L’UCL: ‘Rendre les données anonymes ne protège pas votre identité’

Pieterjan Van Leemputten

Rendre anonymes les données de personnes peut encore et toujours permettre d’identifier ces dernières. Sur base de quelques caractéristiques, des chercheurs ont ainsi réussi à identifier des individus selon une précision de 99,98 pour cent.

La recherche a été effectuée par l’UCLouvain conjointement avec l’Imperial College of London. Les chercheurs affirment que des données rendues anonymes peuvent quand même permettre d’identifier des individus et ce, avec l’aide de l’apprentissage machine et de l’intelligence artificielle. Leurs résultats ont été publiés dans la revue scientifique Nature Communications.

Des entreprises ou des autorités qui sollicitent des données de clients ou de citoyens à des fins de traitement, sont soumises à la législation sur le respect de la vie privée, tel le GDPR. Mais dès que ces données sont rendues anonymes, elles ne tombent plus sous le coup de ces lois et peuvent en principe être vendues à des tiers. Cette anonymisation s’effectue en y ajoutant notamment un signal et en supprimant des identifications personnelles comme des noms, numéros de téléphone et adresses e-mail.
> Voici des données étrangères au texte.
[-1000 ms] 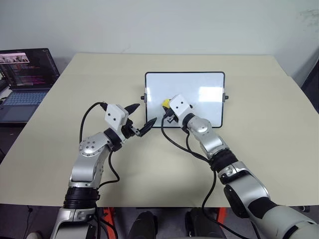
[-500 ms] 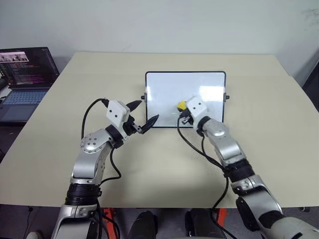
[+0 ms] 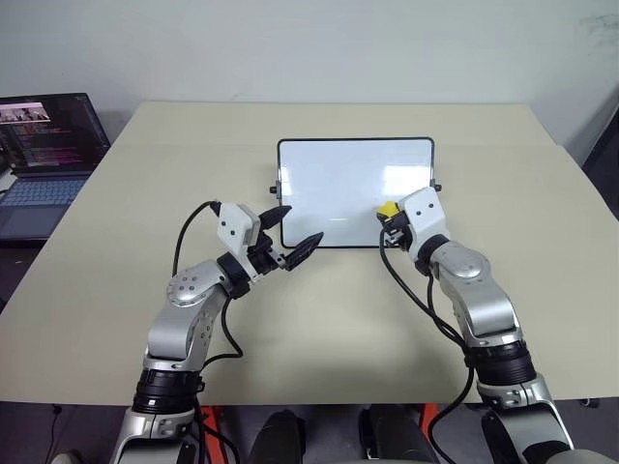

Un personne n’est ainsi plus reconnaissable, acceptait-on jusqu’à présent.

Mais en utilisant des technologies modernes, les deux instituts de recherche démontrent que tel n’est pas le cas dans la pratique. Sur base de tout au plus 15 caractéristiques tel que l’âge, le sexe, l’état civil,…, ils ont en effet réussi à identifier avec une précision de 99,98 pour cent un ensemble de citoyens américains.

“S’il s’agit d’hommes trentenaires vivant à New York, cela fait beaucoup de monde, mais si l’on examine ceux qui sont nés un 5 janvier, roulent en voiture de sport rouge, ont deux filles et un chien, ils ne sont plus que très peu”, indique le Dr Luc Rocher de l’UCLouvain en guise d’exemple.

Pour lui, le danger se situe surtout dans des situations, ou les données rendues anonymes sont revendues. Quiconque est capable d’identifier les personnes concernées, a alors à sa disposition un tas de données personnelles.

“Il est plutôt ordinaire que des entreprises sollicitent ce genre de données. Elles tombent dans ce cas sous le coup du GDPR. Mais elles sont libres de les revendre, dès qu’elles sont rendues anonymes. Notre recherche montre combien il est facile de pouvoir retracer des individus et avec précision”, déclare le Dr Yves-Alexandre de Montoye de l’Imperial College of London.

Ce n’est pas la première fois que des données rendues anonymes peuvent quand même être tracées. Il y a des années déjà, il s’était ainsi avéré que des adresses IP anonymisées avaient permis d’identifier 1 utilisateur sur 2.

Données de patients belges

En Belgique également, des données personnelles rendues anonymes sont transférées par des autorités à des acteurs commerciaux. Dans une interview accordée à Data News l’été dernier, la ministre en charge de la santé publique, Maggie De Block, expliquait comment des données de patients étaient mises à disposition de l’industrie pharmaceutique sous la forme de ‘big data’ (données massives). Il s’agissait certes uniquement de renseignements rendus anonymes. Maggie De Block et Philippe De Backer (à l’époque secrétaire d’Etat pour le respect de la vie privée, puis ministre) avaient alors affirmé qu’il y aurait des conditions strictes supplémentaires, notamment une finalité des données. En théorie, ces données ne peuvent donc plus être utilisées à d’autres fins.